──────── Raw data
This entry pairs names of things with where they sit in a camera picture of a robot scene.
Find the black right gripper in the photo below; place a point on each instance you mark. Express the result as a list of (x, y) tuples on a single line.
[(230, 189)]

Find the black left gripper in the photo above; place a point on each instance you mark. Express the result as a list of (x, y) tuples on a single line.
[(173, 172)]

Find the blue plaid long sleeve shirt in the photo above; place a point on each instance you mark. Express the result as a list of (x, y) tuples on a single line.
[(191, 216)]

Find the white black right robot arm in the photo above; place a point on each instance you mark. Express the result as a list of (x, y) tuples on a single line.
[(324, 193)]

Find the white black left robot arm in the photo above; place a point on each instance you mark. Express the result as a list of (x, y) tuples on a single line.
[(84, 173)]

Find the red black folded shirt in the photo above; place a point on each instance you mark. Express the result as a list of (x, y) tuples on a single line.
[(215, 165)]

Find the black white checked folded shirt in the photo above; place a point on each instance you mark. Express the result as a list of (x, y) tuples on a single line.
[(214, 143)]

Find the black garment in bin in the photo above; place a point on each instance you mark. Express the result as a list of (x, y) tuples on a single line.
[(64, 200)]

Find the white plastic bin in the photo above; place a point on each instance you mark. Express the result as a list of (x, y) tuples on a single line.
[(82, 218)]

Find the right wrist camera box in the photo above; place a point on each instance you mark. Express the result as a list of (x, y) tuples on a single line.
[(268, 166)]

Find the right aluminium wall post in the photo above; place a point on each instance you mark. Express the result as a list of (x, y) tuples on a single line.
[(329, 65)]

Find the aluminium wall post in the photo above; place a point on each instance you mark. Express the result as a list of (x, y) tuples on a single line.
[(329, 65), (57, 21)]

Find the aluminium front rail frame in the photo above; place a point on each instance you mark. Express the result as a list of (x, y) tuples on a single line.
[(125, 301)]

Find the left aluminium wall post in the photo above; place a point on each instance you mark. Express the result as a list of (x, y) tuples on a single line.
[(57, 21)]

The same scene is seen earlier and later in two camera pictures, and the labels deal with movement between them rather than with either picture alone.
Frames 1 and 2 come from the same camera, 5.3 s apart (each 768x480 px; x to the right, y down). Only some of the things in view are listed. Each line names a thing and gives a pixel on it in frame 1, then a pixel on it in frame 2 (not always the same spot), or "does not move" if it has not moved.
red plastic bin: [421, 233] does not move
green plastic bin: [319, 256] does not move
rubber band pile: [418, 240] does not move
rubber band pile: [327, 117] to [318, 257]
────────────────
• **Task objective**: All of the entries above need to be set down again exactly.

• **Task answer**:
This entry pairs names of things with where they sit in a camera picture of a robot scene.
Find the black right gripper in the photo below; place a point on each instance you mark. Express the result as a list of (x, y) tuples on a single line.
[(230, 189)]

Find the black left gripper in the photo above; place a point on each instance you mark. Express the result as a list of (x, y) tuples on a single line.
[(173, 172)]

Find the blue plaid long sleeve shirt in the photo above; place a point on each instance you mark. Express the result as a list of (x, y) tuples on a single line.
[(191, 216)]

Find the white black right robot arm in the photo above; place a point on each instance you mark. Express the result as a list of (x, y) tuples on a single line.
[(324, 193)]

Find the white black left robot arm in the photo above; place a point on each instance you mark. Express the result as a list of (x, y) tuples on a single line.
[(84, 173)]

Find the red black folded shirt in the photo above; place a point on each instance you mark. Express the result as a list of (x, y) tuples on a single line.
[(215, 165)]

Find the black white checked folded shirt in the photo above; place a point on each instance you mark. Express the result as a list of (x, y) tuples on a single line.
[(214, 143)]

Find the black garment in bin in the photo above; place a point on each instance you mark. Express the result as a list of (x, y) tuples on a single line.
[(64, 200)]

Find the white plastic bin in the photo above; place a point on each instance you mark. Express the result as a list of (x, y) tuples on a single line.
[(82, 218)]

Find the right wrist camera box in the photo above; place a point on each instance you mark. Express the result as a list of (x, y) tuples on a single line.
[(268, 166)]

Find the right aluminium wall post in the photo above; place a point on each instance you mark. Express the result as a list of (x, y) tuples on a single line.
[(329, 65)]

Find the aluminium wall post in the photo above; place a point on each instance you mark. Express the result as a list of (x, y) tuples on a single line.
[(329, 65), (57, 21)]

Find the aluminium front rail frame in the photo above; place a point on each instance you mark. Express the result as a list of (x, y) tuples on a single line.
[(125, 301)]

Find the left aluminium wall post in the photo above; place a point on each instance you mark. Express the result as a list of (x, y) tuples on a single line.
[(57, 21)]

The same scene is seen earlier and later in two camera pictures, and the labels deal with movement between them rather than with either picture alone.
Frames 1 and 2 come from the same camera, 5.3 s apart (each 768x480 px; x to the right, y down). Only some of the things in view are listed. Each line names a thing and gives a pixel on it in frame 1, then a pixel on it in frame 2 (not always the same spot), or "does not move" if it has not moved.
red plastic bin: [421, 233] does not move
green plastic bin: [319, 256] does not move
rubber band pile: [418, 240] does not move
rubber band pile: [327, 117] to [318, 257]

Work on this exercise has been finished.